## TASK GOAL
The expected response is a copy of every line in the entries below that includes the word "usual".
[SUPPLIED MATERIAL Boundary: Start]
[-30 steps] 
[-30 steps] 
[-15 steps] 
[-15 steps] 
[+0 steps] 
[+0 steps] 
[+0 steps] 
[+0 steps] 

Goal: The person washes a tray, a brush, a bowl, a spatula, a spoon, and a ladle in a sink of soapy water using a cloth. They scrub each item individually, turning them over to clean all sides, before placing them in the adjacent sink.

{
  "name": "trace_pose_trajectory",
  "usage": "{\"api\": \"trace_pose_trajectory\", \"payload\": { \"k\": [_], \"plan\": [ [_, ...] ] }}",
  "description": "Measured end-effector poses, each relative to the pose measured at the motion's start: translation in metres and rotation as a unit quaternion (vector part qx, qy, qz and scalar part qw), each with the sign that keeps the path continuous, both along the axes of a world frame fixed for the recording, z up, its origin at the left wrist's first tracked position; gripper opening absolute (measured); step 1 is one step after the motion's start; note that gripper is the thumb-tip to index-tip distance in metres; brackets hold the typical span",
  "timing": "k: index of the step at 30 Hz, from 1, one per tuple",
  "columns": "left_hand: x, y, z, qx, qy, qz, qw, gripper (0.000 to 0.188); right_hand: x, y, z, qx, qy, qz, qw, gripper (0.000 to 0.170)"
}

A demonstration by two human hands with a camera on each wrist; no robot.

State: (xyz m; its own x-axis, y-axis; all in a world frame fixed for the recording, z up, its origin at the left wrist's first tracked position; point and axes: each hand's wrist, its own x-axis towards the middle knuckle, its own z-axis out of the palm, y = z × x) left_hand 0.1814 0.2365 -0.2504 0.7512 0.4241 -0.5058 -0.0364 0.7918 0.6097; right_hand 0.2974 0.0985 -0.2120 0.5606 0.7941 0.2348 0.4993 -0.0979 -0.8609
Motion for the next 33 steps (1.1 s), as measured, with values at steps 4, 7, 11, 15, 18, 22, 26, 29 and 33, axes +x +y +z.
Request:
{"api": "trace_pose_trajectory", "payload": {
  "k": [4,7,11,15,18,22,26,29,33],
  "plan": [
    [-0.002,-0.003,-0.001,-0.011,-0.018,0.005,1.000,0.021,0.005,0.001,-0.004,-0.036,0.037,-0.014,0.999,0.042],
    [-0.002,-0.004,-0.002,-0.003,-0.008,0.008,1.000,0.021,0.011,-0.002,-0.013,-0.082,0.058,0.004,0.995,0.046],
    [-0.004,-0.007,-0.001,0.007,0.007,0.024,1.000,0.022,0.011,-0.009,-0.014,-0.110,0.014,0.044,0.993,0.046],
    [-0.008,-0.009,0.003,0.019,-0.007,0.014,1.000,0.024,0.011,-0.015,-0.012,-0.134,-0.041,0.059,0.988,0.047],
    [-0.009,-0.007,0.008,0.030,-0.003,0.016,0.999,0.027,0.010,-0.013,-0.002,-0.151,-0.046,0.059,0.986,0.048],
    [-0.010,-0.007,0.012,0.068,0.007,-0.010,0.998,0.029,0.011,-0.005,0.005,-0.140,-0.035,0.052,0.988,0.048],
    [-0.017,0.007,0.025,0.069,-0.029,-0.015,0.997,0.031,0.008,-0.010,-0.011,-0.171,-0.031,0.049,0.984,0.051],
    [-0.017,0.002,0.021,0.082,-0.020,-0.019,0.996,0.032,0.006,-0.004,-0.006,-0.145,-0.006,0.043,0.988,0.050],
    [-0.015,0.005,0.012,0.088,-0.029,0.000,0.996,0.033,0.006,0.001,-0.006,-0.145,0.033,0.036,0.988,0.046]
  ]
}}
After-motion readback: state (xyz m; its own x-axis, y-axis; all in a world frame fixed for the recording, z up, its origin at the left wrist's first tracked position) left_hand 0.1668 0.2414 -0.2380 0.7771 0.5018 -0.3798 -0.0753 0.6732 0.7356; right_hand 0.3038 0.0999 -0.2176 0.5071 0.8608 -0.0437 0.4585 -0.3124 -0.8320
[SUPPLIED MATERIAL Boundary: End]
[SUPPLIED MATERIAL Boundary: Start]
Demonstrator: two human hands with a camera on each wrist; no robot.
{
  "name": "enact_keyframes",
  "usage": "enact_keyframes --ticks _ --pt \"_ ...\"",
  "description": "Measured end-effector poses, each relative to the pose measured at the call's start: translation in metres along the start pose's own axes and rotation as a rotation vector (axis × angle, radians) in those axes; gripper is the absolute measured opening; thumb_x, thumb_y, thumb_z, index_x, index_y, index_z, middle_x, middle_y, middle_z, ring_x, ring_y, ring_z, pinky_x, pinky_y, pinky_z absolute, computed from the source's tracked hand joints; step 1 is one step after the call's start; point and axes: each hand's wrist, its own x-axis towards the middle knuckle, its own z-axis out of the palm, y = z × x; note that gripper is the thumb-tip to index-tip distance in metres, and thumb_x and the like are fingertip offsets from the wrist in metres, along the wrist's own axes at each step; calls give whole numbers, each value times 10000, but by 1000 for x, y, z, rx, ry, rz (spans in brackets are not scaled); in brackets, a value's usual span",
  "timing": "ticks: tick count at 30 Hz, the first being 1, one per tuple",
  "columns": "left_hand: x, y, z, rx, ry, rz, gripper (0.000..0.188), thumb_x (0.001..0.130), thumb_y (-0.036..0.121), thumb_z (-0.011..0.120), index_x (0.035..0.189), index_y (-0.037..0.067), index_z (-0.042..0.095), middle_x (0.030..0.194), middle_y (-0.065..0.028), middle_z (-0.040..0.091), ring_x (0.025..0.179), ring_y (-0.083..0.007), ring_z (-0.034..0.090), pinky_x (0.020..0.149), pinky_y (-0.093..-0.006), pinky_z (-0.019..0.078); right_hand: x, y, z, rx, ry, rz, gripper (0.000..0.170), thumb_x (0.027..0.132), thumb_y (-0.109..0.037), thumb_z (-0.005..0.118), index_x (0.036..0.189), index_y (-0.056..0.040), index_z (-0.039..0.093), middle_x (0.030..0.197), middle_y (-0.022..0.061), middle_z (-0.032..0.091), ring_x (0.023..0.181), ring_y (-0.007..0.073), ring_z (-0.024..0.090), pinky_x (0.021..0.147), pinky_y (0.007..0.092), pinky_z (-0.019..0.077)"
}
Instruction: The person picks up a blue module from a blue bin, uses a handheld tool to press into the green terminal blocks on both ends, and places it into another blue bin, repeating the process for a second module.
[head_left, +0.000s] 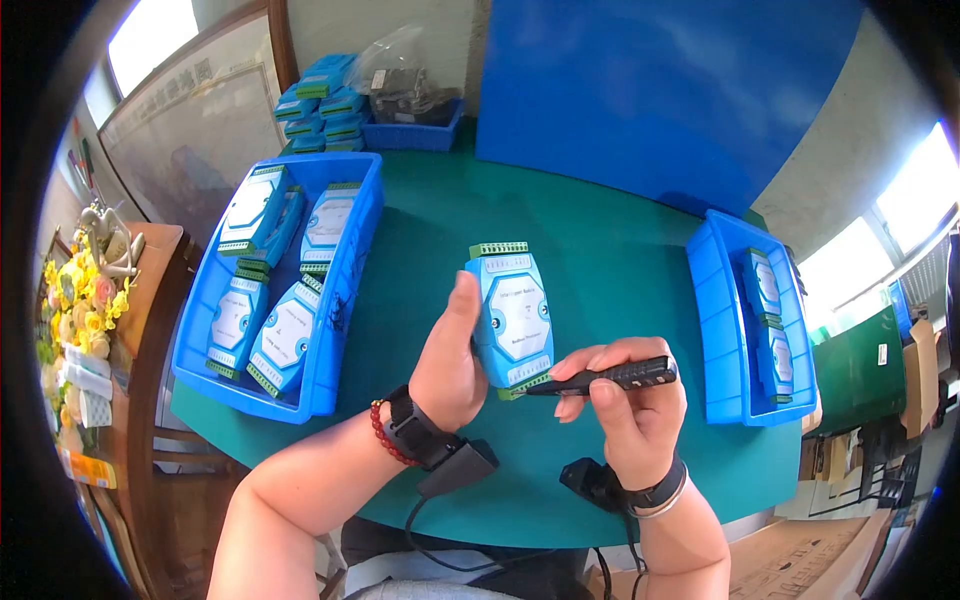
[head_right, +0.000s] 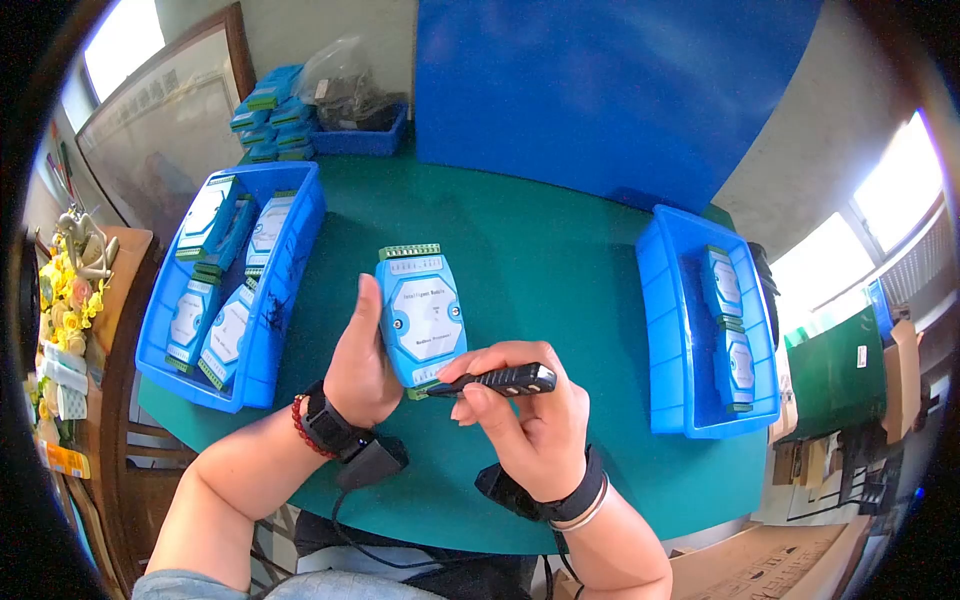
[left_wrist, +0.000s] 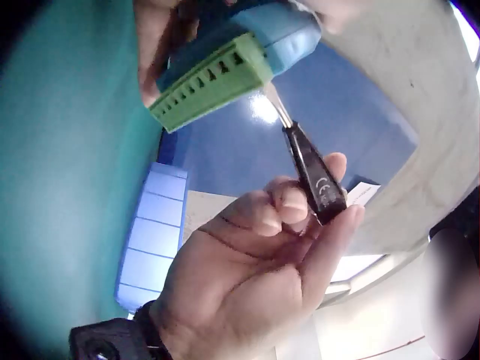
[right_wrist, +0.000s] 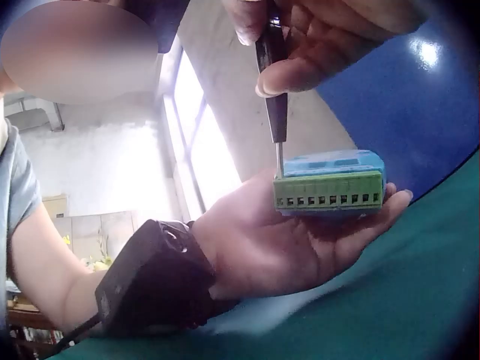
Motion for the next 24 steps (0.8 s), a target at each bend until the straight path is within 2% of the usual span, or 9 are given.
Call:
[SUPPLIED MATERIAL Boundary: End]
## RESPONSE
  "description": "Measured end-effector poses, each relative to the pose measured at the call's start: translation in metres along the start pose's own axes and rotation as a rotation vector (axis × angle, radians) in those axes; gripper is the absolute measured opening; thumb_x, thumb_y, thumb_z, index_x, index_y, index_z, middle_x, middle_y, middle_z, ring_x, ring_y, ring_z, pinky_x, pinky_y, pinky_z absolute, computed from the source's tracked hand joints; step 1 is one step after the call's start; point and axes: each hand's wrist, its own x-axis towards the middle knuckle, its own z-axis out of the palm, y = z × x; note that gripper is the thumb-tip to index-tip distance in metres, and thumb_x and the like are fingertip offsets from the wrist in metres, along the wrist's own axes at each step; calls give whole numbers, each value times 10000, but by 1000 for x, y, z, rx, ry, rz (spans in brackets are not scaled); in brackets, a value's usual span",
Motion for the next 24 steps (0.8 s), a target at each bend until the straight path is within 2% of the usual span, or 9 are given.

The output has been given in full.